In the next decade, society must grapple with the acute challenges generated by global trends that have transformed our economic, political, social, and environmental systems. The efforts of corporate executives and governmental authorities will determine the future of the planet.
In the U.S., Europe, and China, 10% of the population
owns 70% of all assets and the bottom 50% owns less than 2%. This concentration of money, land, and property in the hands of a small group of people is accelerating. Meanwhile, the incomes of most people have been frozen for a decade. As a result, financial inequality is growing, along with dissatisfaction with governments and businesses. When governments lose their influence because of public pressure and popular discontent, can corporations help change the situation
Bank of America analysts believe that iIncome inequality will peak this decade, and then begin to smooth out due to the growth of "Stakeholder Capitalism
”. The rate of return of companies is already the highest in many decades, analysts at Deutsche Bank
point out. They expect that many factors will lead to its long-term decline, including the growth of the minimum wage, higher taxes, and tougher competition and social requirements. Classic capitalism is coming to an end.
One of the most significant trends is related to changes in business behavior. Organizations must now consider the impact of their actions on the environment, embrace social responsibility, and pay close attention to the quality of their governance (environmental, social, governance – ESG). Companies must shift from a focus on maximizing profits and working for shareholders to activities that benefit all stakeholders – including the public. They must also adhere to the principles of fair competition, demonstrate intolerance for corruption, and respect human rights in every link in their supply chains.
However, investors and consultants have not yet been able to develop clear criteria for assessing the behavior of companies. Different ESG ratings sometimes give diametrically opposite results. It’s difficult to pursuit multiple targets – and that's the problem.
Still, company CEOs say without a shadow of a doubt that they are engaged in solving all sorts of problems, climate change, inequality, and slavery because they’re committed to the principles of "social responsibility."
, a former US Secretary of Labor, does not believe in the enthusiastic promises of companies. "CEOs won’t do anything that hurts their bottom lines,” he says. “They’re in the business of making as much money as possible, not solving social problems."
Corporations are networks of agreements, contracts, and responsibilities.

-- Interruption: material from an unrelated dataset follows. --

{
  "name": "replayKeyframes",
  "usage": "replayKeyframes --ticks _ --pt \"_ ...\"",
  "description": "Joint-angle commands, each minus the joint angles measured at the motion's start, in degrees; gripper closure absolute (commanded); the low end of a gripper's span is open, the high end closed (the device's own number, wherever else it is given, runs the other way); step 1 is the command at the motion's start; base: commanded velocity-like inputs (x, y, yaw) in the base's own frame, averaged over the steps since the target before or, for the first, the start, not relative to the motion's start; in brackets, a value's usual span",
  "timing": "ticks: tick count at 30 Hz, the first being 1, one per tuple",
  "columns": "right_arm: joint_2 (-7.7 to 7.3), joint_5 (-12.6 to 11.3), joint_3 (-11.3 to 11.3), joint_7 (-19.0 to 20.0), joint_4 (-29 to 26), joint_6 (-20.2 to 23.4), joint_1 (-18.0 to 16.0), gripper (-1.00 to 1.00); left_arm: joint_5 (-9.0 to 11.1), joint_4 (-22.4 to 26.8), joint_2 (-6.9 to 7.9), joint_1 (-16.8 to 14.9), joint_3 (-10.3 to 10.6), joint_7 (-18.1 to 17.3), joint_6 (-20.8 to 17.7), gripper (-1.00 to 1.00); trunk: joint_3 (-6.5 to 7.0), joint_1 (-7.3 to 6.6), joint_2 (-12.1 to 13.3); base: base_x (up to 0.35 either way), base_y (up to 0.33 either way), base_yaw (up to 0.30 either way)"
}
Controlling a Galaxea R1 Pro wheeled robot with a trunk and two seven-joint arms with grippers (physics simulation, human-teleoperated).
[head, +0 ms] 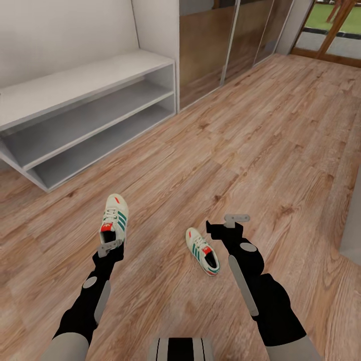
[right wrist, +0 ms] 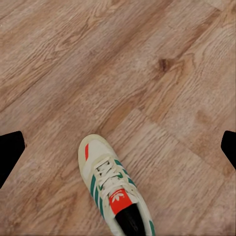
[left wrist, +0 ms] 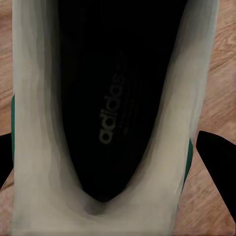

In the current system of entrepreneurship and private property, corporate executives are responsible to their shareholders. Therefore, the goal is to increase profits for the company’s owners. By spending money on social responsibility, companies will squander the funds of their shareholders. Additionally, real social change will prevent companies from doing many of the highly profitable things they are doing now. It means that companies will not change course unless the law requires them to change.
In early 2021, Grayling
surveyed 500 business leaders. Almost a third (32%) of the directors of large companies said that their business’s only job is to maximize profits without breaking the law. However, the majority (63%) noted that their organizations also have a responsibility to society. The smaller the company, the less important profit was cited as the business’s sole goal. Only 17% of small business owners admitted that income is most important.
The willingness to sacrifice profit for the sake of social responsibility should move from the announcements of managers and the declaration of long-term roadmaps for tangible restructuring of business models. Companies' promises about social responsibility are now preventing the adoption of new regulations rather than being accompanied by action. This trend will only further undermine public trust and stability.
The lack of regulation and traceability gives a free hand to corporations. They can find an ESG rating
scheme that will overlook their dark spots in reporting and present a plan to reduce CO2 emissions
or fight inequality for the next few decades without having to make any real changes in the company.
This situation forces companies to seek ways to demonstrate that they are changing and improving their transparency. The right combination
of IT solutions, including blockchain, Big Data, the Internet of Things, and other technologies for automated traceability and data management can strengthen the trust of stakeholders.
Greater transparency and verification of ESG data can significantly improve corporate governance practices and outcomes. The World Economic Forum
has presented a list of use cases of blockchain applications to support the collection and verification of ESG data. Blockchain can automate data collection at different points in a supply chain. Instead of relying on obscure data provided by various suppliers, organizations can better control their true environmental and social impact.
Without setting social goals, companies cannot sufficiently provide the education that employees need, implement innovation, and attract investment for long-term growth. Since governments are failing to prepare for the future, people expect companies to help create a society that benefits shareholders, customers, and local communities. In the end, after setting their social goals, companies must provide evidence that their reforms are not just words and restore public faith and trust.